Well, that was fun... Thank you to all who joined Kieran McCarthy of Wartski (in the Fabergé corner) and me (team Cartiers) as we battled it out at the V&A in our Rivals on Bond Street talk.
We dived into the colourful history of two families, similar in many ways: both took a leap of faith and established a business in the 1840s, both founders passed it on to their sons three decades later, both families struggled to keep their firm alive through adversity and both were determined to make lasting pieces of the highest quality for some of the best clients in the world.
I talked about the Cartiers' "Never Copy, Only Create" motto and whether Fabergé was the exception to the rule, looking at examples like the animals — the kangaroos in the fifth image stumped most people: it's Fabergé on the right and Cartier on the left.
We also considered how less-than-thrilled Jacques Cartier would have been when Fabergé moved next door on New Bond Street, and dived into the lives — and bejewelled purchases — of their colourful clients: from the Jeff Bezos of the day, Ernest Cassel (with his fantastic Fabergé roulette wheel and Cartier diamond fern brooches) to the divisive Mrs Greville ("a galumphing, greedy, snobbish old toad who watered her chops at the sight of royalty," according to Cecil Beaton), whose legendary collection of Cartier jewellery was bequeathed to Queen Elizabeth in 1942 and whose gift of a Fabergé dog — in the likeness of King Edward VII's dog, Caesar — to Queen Alexandra in 1910 is now part of the museum's Fabergé exhibition.
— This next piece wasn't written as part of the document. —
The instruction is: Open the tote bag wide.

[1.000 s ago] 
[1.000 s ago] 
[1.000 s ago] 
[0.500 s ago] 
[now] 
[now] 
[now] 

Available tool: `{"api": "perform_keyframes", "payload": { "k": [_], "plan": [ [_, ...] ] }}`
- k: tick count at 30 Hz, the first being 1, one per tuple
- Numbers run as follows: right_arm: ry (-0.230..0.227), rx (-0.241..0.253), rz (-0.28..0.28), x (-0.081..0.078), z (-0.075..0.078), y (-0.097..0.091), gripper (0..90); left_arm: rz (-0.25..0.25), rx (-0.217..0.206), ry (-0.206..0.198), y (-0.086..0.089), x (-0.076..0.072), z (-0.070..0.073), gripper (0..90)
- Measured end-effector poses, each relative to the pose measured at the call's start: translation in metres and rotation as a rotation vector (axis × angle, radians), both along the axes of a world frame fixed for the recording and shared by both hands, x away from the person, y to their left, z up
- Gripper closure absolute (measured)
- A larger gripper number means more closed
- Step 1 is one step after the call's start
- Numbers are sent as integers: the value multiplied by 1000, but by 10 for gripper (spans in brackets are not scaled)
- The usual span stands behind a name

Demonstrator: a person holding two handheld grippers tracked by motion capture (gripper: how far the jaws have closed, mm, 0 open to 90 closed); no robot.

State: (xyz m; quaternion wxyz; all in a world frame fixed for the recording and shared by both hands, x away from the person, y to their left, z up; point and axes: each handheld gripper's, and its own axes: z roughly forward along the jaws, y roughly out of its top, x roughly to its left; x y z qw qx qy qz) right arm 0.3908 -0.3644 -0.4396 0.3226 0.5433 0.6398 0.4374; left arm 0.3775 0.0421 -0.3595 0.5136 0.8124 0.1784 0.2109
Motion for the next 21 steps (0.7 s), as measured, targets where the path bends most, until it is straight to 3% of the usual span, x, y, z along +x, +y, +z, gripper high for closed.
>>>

We ended by looking at the What If: what if the revolution hadn't put an end to Carl Fabergé's work? Would the next generation of Fabergés have been able to adapt their offering like the Cartiers did, or were they too fractured as a family to reach those heights, lacking that secret ingredient that the Cartier brothers had in droves — an incredibly tight bond and a shared ambition to be the best?
Wonderful to share the stories with so many of you — we hear it was a record-breaking event for the V&A. Looking forward to a rematch at some point, as there was still so much we could have said and shown. An hour goes too fast!